Any self respecting database needs to be able to provide a whole host of metrics for the user.

Let us talk about something simple, like the requests / second metrics. This seems like a pretty easy metric to have, right? Every second, you have N number of requests, and you just show that.

But it turns out that just showing the latest req/sec number isn’t very useful, primarily because a lot of traffic actually have a valleys & peaks. So you want to have the req/sec not for a specific second, but for some time ago (like the req/sec over the last minute & 15 minutes).

One way to do that is to use an exponentially-weighted moving average. You can read about their use in Unix in these articles. But the idea is that as we add samples, we’ll put more weight on the recent samples, but also take into account historical data.

That has the nice property that it reacts quickly to changes in behavior, but it smooth them out that you see a gradual change over time. The bad thing about it is that it is not accurate (in the sense that this isn’t very easy for us to correlate to exact numbers) and it is smooth out changes.

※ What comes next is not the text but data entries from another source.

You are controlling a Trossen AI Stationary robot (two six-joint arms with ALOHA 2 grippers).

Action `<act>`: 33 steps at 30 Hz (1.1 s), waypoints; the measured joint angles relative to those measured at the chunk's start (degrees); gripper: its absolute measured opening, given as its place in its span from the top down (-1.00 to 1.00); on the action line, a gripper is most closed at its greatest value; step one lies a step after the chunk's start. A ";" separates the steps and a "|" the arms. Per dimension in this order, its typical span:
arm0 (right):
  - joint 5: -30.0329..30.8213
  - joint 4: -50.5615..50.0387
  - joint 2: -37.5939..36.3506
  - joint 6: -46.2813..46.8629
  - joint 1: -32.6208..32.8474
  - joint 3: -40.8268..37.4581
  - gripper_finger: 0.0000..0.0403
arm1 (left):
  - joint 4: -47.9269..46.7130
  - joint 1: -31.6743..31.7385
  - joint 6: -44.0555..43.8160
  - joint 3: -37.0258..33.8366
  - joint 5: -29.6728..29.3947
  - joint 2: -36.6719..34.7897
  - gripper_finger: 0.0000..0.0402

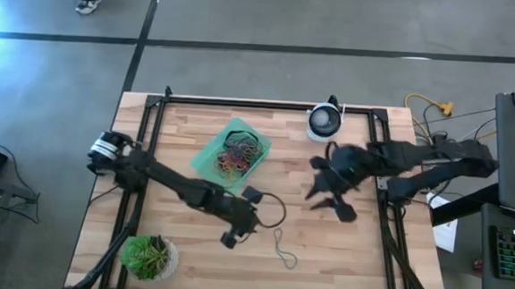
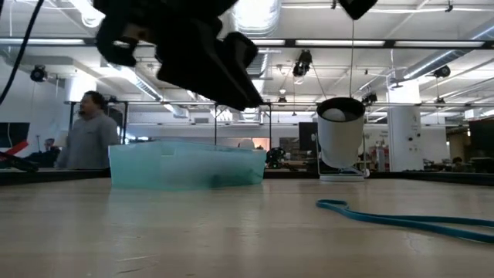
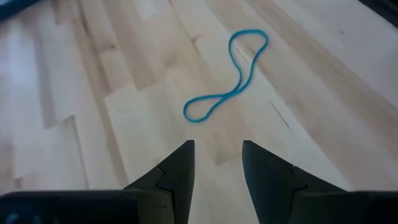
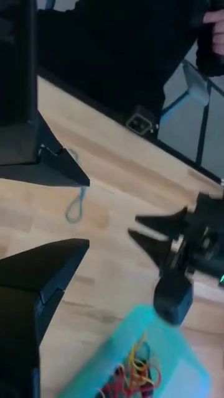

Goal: Pick and place rubber bands into bin
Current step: Put the blue rubber band into the green bin

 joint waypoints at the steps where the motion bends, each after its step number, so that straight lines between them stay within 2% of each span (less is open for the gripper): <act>1: 1.51 0.11 -1.17 1.55 1.88 -0.84 0.30 | 0.27 0.71 0.51 0.58 1.18 1.10 0.41; 8: 13.06 0.72 -7.11 11.46 15.27 -7.97 0.31 | 2.17 3.36 4.43 7.64 7.72 11.02 0.41; 15: 21.82 4.56 -9.65 18.51 25.92 -13.61 0.30 | -1.88 3.83 7.09 17.75 7.94 20.04 0.41; 21: 25.17 7.00 -9.57 22.19 32.87 -16.36 0.30 | -8.56 4.49 7.51 23.59 10.30 24.04 0.41; 27: 26.33 12.24 -9.62 22.47 36.88 -18.89 0.30 | -13.89 5.22 6.75 28.55 12.04 26.44 0.41; 33: 26.48 14.99 -9.16 22.44 38.43 -19.48 0.30 | -15.43 5.70 6.67 28.83 12.07 26.53 0.41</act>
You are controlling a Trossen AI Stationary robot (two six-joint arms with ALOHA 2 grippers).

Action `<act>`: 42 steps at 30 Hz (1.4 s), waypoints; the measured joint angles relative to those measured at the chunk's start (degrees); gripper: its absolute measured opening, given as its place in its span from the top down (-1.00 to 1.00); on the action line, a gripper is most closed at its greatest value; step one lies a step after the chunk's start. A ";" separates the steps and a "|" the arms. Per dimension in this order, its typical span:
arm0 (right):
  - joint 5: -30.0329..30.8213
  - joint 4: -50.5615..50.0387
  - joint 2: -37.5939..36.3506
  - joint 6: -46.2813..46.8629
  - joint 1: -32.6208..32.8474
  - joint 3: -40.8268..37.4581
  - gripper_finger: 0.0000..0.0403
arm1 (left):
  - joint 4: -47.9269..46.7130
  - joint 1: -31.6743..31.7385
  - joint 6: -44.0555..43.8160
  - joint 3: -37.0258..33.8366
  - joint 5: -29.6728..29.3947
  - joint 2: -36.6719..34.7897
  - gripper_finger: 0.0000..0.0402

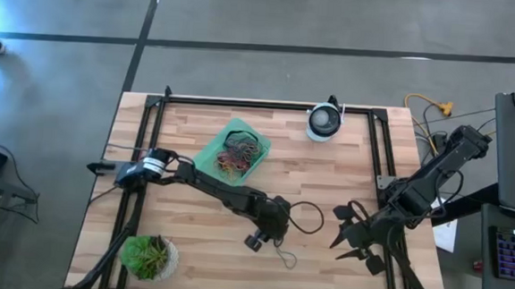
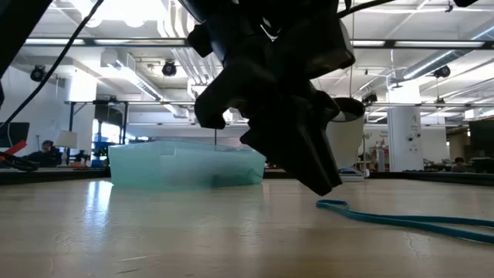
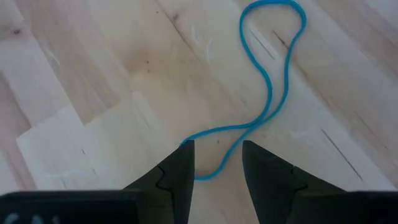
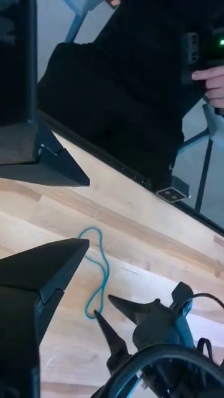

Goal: Pick and place rubber bands into bin
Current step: Put the blue rubber band into the green bin

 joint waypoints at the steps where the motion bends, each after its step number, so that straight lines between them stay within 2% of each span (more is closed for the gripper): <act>1: 0.08 0.24 0.11 -0.11 0.10 0.00 0.30 | 0.04 0.12 0.00 -0.01 0.02 -0.01 0.41; 9: 1.22 0.66 0.79 -0.51 0.32 -0.13 0.30 | -0.05 0.37 0.09 -0.55 0.30 0.80 0.41; 21: 1.36 0.72 0.77 -0.53 0.41 -0.13 0.33 | -0.58 1.40 -1.83 0.01 3.69 2.66 0.41; 32: 1.34 0.62 0.77 -0.53 0.39 -0.28 0.34 | -5.92 1.38 -6.07 0.07 2.91 2.62 0.59; 42: 1.30 0.72 0.77 -0.53 0.39 -0.98 0.35 | -8.01 1.31 -6.37 -0.10 0.59 2.60 0.62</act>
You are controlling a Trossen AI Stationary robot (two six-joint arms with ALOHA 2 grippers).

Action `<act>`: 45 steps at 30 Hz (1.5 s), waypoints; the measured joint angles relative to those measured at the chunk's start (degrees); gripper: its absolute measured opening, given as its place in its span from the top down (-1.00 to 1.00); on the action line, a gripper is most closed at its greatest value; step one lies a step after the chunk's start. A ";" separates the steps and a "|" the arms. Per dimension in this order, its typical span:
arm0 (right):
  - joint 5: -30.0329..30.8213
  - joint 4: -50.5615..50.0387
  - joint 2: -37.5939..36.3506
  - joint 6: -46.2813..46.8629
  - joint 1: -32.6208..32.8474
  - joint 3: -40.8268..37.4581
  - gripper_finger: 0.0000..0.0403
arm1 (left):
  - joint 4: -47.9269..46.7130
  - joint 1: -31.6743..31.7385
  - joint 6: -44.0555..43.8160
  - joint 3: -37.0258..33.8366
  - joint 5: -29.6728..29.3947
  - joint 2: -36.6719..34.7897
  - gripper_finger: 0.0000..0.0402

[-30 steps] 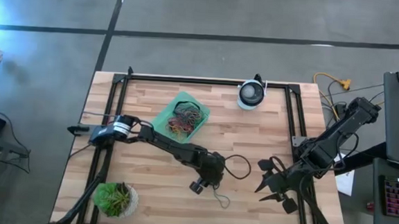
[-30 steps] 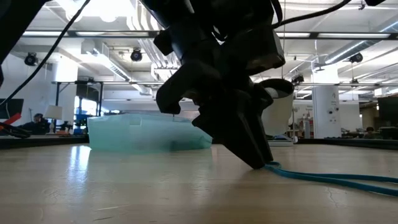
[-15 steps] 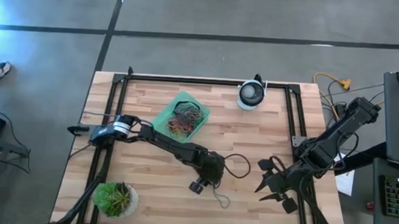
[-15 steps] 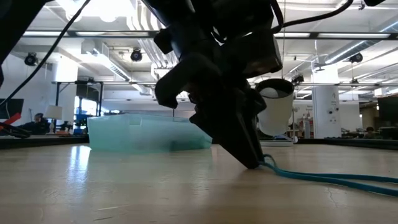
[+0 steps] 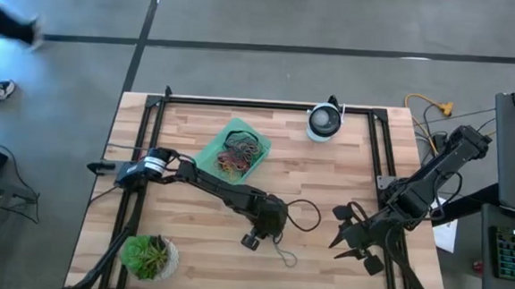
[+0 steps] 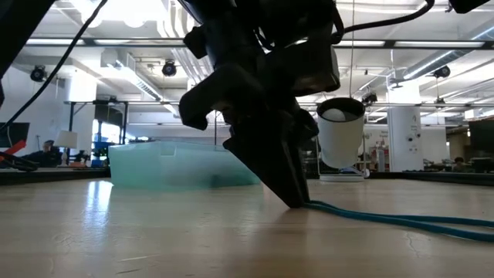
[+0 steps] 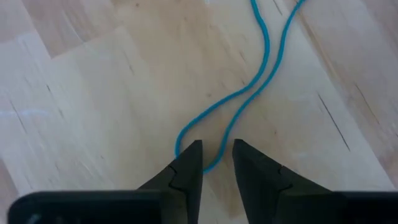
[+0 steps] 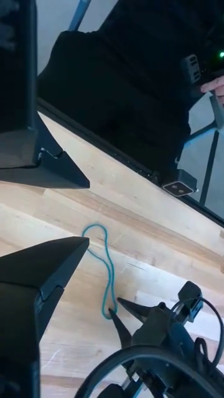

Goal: Pick and place rubber bands into bin
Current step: Put the blue rubber band into the green bin

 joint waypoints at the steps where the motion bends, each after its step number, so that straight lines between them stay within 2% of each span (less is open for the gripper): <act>1: 0.00 0.00 0.00 0.00 0.00 -0.06 0.35 | -0.06 -0.01 0.07 -0.11 -0.18 0.00 0.65; 7: -0.01 0.26 0.00 0.01 0.00 -0.39 0.35 | -0.07 -0.04 1.18 -1.71 -0.28 0.00 0.96; 16: 0.00 0.31 0.00 0.02 0.00 -0.63 0.34 | -0.88 -0.46 2.56 -1.82 -1.49 -1.73 1.00; 35: 0.00 0.51 0.10 0.44 -0.02 -1.35 0.34 | -5.87 -4.48 3.42 -2.26 -21.50 -12.87 1.00; 45: 0.00 0.46 0.13 0.42 -0.02 -1.48 0.34 | -10.43 -4.74 3.42 -2.25 -28.11 -19.19 1.00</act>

On the other hand, you can take exact metrics. Going back to the req/sec number, we can allocate an array of 900 longs (so enough for 15 minutes with one measurement per second) and just use this cyclic buffer to store the details. The good thing about that is that it is very accurate, we can easily correlate results to external numbers (such as the results of a benchmark).

With the exact metrics, we get the benefit of being able to get the per second data and look at peaks & valleys and measure them. With exponentially weighted moving average, we have a more immediate response to changes, but it is never actually accurate.

It is a bit more work, but it is much more understandable code. On the other hand, it can result in strangeness. If you have a a burst of traffic, let’s say 1000 requests over 3 seconds, then the average req/sec over the last minute will stay fixed at 50 req/sec for a whole minute. Which is utterly correct and completely misleading.

I’m not sure how to handle this specific scenario in a way that is both accurate and expected by the user.